*Task to carry out:*
Copy out the lines of the material that include the string "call".

_ _ _ _

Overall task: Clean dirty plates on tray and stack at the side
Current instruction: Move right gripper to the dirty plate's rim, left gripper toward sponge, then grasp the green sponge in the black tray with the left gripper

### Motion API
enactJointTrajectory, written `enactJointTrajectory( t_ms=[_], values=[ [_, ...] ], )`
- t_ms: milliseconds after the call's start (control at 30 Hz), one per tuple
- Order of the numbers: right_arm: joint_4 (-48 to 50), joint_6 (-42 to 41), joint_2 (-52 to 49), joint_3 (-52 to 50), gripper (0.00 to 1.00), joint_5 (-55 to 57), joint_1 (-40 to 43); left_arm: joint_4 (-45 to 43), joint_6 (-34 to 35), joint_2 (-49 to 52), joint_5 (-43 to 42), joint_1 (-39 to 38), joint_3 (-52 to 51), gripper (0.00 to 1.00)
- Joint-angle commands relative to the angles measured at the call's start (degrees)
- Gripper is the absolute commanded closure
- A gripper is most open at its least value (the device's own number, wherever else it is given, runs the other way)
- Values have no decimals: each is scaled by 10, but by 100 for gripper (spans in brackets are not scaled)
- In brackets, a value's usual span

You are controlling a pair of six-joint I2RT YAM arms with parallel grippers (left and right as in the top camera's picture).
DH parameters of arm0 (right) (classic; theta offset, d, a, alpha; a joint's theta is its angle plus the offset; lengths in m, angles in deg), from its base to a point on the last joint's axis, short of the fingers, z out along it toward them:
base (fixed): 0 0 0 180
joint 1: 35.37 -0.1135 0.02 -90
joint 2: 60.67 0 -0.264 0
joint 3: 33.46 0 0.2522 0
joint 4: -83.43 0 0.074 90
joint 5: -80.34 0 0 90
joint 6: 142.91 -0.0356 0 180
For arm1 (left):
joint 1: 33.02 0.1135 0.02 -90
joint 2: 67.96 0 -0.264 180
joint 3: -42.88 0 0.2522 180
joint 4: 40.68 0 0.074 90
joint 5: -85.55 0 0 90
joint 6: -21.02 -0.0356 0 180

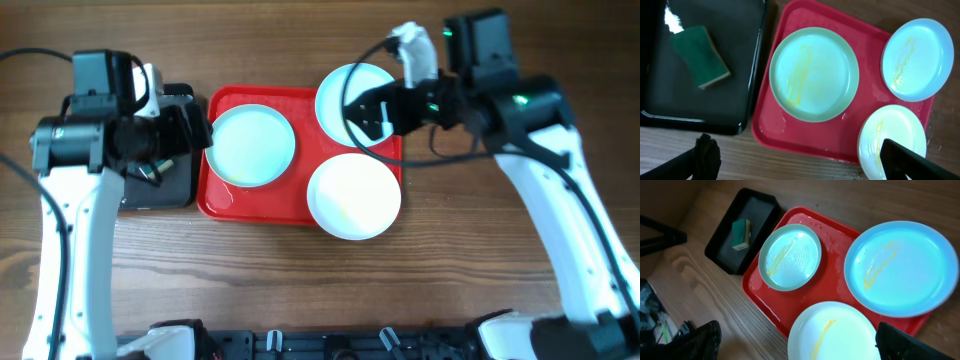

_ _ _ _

*Answer to this problem:*
- t_ms: milliseconds after the call's start (control at 30 Hz), one per tuple
- Joint-angle commands relative to the angles measured at the call's start (degrees)

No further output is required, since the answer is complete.